### Data listing

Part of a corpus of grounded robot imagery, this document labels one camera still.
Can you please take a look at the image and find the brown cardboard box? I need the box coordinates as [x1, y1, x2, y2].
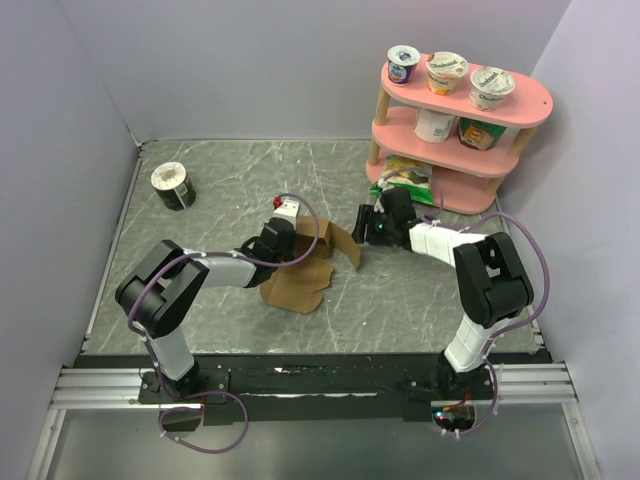
[260, 219, 361, 314]

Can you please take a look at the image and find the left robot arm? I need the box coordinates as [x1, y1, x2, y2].
[115, 217, 296, 402]

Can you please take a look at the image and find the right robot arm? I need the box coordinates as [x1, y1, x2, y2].
[352, 187, 534, 399]

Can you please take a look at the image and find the green snack bag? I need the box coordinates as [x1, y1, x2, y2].
[369, 154, 434, 205]

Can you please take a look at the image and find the white cup middle shelf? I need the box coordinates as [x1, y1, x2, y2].
[414, 108, 457, 144]

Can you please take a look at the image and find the pink three-tier shelf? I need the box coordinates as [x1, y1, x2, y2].
[366, 55, 553, 214]

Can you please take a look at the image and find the black white yogurt cup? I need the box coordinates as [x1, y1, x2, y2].
[150, 161, 197, 211]

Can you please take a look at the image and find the green package middle shelf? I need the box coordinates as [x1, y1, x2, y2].
[457, 117, 506, 151]

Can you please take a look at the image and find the blue white yogurt cup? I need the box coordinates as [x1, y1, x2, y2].
[387, 45, 421, 85]

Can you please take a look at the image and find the orange Chobani yogurt cup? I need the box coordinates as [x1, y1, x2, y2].
[426, 51, 469, 95]

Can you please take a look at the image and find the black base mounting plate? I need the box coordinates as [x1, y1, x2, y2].
[137, 352, 551, 431]

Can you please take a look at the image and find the white Chobani yogurt cup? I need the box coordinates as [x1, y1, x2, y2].
[469, 66, 516, 111]

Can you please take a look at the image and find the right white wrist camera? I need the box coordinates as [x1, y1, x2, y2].
[374, 179, 394, 213]

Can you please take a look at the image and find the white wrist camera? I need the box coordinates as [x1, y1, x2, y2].
[273, 197, 300, 223]
[374, 179, 394, 213]

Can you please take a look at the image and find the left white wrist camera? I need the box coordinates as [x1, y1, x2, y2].
[273, 197, 300, 223]

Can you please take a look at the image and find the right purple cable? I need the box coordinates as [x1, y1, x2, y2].
[379, 169, 551, 437]

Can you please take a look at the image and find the purple cable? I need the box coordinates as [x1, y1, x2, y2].
[379, 169, 551, 437]
[127, 192, 322, 455]

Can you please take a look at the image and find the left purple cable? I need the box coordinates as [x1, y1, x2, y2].
[127, 192, 322, 455]

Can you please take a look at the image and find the aluminium frame rail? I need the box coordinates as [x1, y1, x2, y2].
[29, 354, 583, 479]

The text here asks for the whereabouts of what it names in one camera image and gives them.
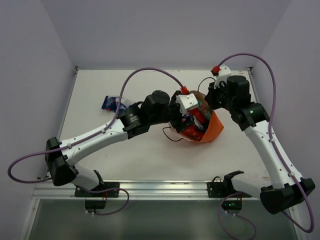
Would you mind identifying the red snack packet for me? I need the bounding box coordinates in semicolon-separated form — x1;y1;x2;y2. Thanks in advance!
180;107;213;142

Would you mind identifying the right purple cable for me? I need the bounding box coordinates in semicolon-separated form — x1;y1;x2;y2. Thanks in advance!
211;52;315;240

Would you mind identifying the orange paper bag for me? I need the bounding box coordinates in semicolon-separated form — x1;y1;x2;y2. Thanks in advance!
169;90;224;144

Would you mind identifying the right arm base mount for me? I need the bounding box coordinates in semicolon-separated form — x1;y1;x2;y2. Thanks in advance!
206;176;243;214

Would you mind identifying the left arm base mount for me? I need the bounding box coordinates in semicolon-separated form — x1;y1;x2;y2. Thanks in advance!
74;181;120;213

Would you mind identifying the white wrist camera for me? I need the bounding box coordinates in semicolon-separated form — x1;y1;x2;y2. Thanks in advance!
214;64;232;88
176;93;199;114

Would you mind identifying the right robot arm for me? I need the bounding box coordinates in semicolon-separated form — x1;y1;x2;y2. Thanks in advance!
205;74;316;215

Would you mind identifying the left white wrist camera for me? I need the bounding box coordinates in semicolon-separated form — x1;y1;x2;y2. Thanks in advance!
176;93;199;114

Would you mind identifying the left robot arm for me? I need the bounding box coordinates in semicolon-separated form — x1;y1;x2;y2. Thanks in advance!
45;90;199;197

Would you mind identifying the blue snack packet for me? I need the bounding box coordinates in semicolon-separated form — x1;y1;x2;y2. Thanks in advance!
101;95;134;113

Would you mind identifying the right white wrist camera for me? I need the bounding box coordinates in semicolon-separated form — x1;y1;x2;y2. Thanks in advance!
214;64;232;88

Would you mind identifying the aluminium rail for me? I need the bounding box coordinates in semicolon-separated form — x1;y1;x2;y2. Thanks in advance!
32;179;263;201

### What the task requires
The copy you write out must match the entries word for word, minus their pictures.

### Answer below
Part of a corpus of grounded robot imagery, this document labels one camera still.
Can you please take a look at the image and find the brown cardboard box? I need the box coordinates as [x1, y1, x2, y2].
[260, 219, 361, 314]

Can you please take a look at the image and find the left robot arm? I need the box coordinates as [x1, y1, x2, y2].
[115, 217, 296, 402]

Can you please take a look at the image and find the right robot arm? I need the box coordinates as [x1, y1, x2, y2].
[352, 187, 534, 399]

Can you please take a look at the image and find the green snack bag? I need the box coordinates as [x1, y1, x2, y2].
[369, 154, 434, 205]

Can you please take a look at the image and find the white cup middle shelf? I need the box coordinates as [x1, y1, x2, y2].
[414, 108, 457, 144]

Can you please take a look at the image and find the pink three-tier shelf? I need the box coordinates as [x1, y1, x2, y2].
[366, 55, 553, 214]

Can you please take a look at the image and find the black white yogurt cup? I need the box coordinates as [x1, y1, x2, y2].
[150, 161, 197, 211]

Can you please take a look at the image and find the green package middle shelf? I need the box coordinates as [x1, y1, x2, y2].
[457, 117, 506, 151]

Can you please take a look at the image and find the blue white yogurt cup? I need the box coordinates as [x1, y1, x2, y2].
[387, 45, 421, 85]

Can you please take a look at the image and find the orange Chobani yogurt cup? I need the box coordinates as [x1, y1, x2, y2].
[426, 51, 469, 95]

Can you please take a look at the image and find the black base mounting plate? I need the box coordinates as [x1, y1, x2, y2].
[137, 352, 551, 431]

Can you please take a look at the image and find the white Chobani yogurt cup? I need the box coordinates as [x1, y1, x2, y2].
[469, 66, 516, 111]

Can you please take a look at the image and find the right white wrist camera? I need the box coordinates as [x1, y1, x2, y2].
[374, 179, 394, 213]

Can you please take a look at the image and find the white wrist camera? I need the box coordinates as [x1, y1, x2, y2].
[273, 197, 300, 223]
[374, 179, 394, 213]

Can you please take a look at the image and find the left white wrist camera? I need the box coordinates as [x1, y1, x2, y2].
[273, 197, 300, 223]

Can you please take a look at the image and find the right purple cable? I need the box coordinates as [x1, y1, x2, y2].
[379, 169, 551, 437]

Can you please take a look at the image and find the purple cable? I need the box coordinates as [x1, y1, x2, y2].
[379, 169, 551, 437]
[127, 192, 322, 455]

Can you please take a look at the image and find the left purple cable? I need the box coordinates as [x1, y1, x2, y2].
[127, 192, 322, 455]

Can you please take a look at the image and find the aluminium frame rail? I need the box coordinates as [x1, y1, x2, y2].
[29, 354, 583, 479]

The text here asks for the whereabouts of what it names in one camera image and gives them.
Would you mind identifying the red snack packet for me? I need the bounding box coordinates in semicolon-separated form — x1;y1;x2;y2. Thanks in advance!
180;107;213;142

Would you mind identifying the right purple cable for me? I need the bounding box coordinates in semicolon-separated form — x1;y1;x2;y2. Thanks in advance!
211;52;315;240

Would you mind identifying the orange paper bag for me? I need the bounding box coordinates in semicolon-separated form — x1;y1;x2;y2. Thanks in advance!
169;90;224;144

Would you mind identifying the right arm base mount for me? I need the bounding box coordinates in semicolon-separated form — x1;y1;x2;y2. Thanks in advance!
206;176;243;214

Would you mind identifying the left arm base mount for me? I need the bounding box coordinates in semicolon-separated form — x1;y1;x2;y2. Thanks in advance!
74;181;120;213

Would you mind identifying the white wrist camera for me? I need the bounding box coordinates in semicolon-separated form — x1;y1;x2;y2. Thanks in advance!
214;64;232;88
176;93;199;114

Would you mind identifying the right robot arm for me? I need the bounding box coordinates in semicolon-separated form — x1;y1;x2;y2. Thanks in advance!
205;74;316;215

Would you mind identifying the left white wrist camera for me? I need the bounding box coordinates in semicolon-separated form — x1;y1;x2;y2. Thanks in advance!
176;93;199;114

Would you mind identifying the left robot arm for me? I need the bounding box coordinates in semicolon-separated form — x1;y1;x2;y2. Thanks in advance!
45;90;199;197

Would you mind identifying the blue snack packet for me? I need the bounding box coordinates in semicolon-separated form — x1;y1;x2;y2. Thanks in advance!
101;95;134;113

Would you mind identifying the right white wrist camera for me? I need the bounding box coordinates in semicolon-separated form — x1;y1;x2;y2. Thanks in advance!
214;64;232;88

Would you mind identifying the aluminium rail for me? I need the bounding box coordinates in semicolon-separated form — x1;y1;x2;y2. Thanks in advance!
32;179;263;201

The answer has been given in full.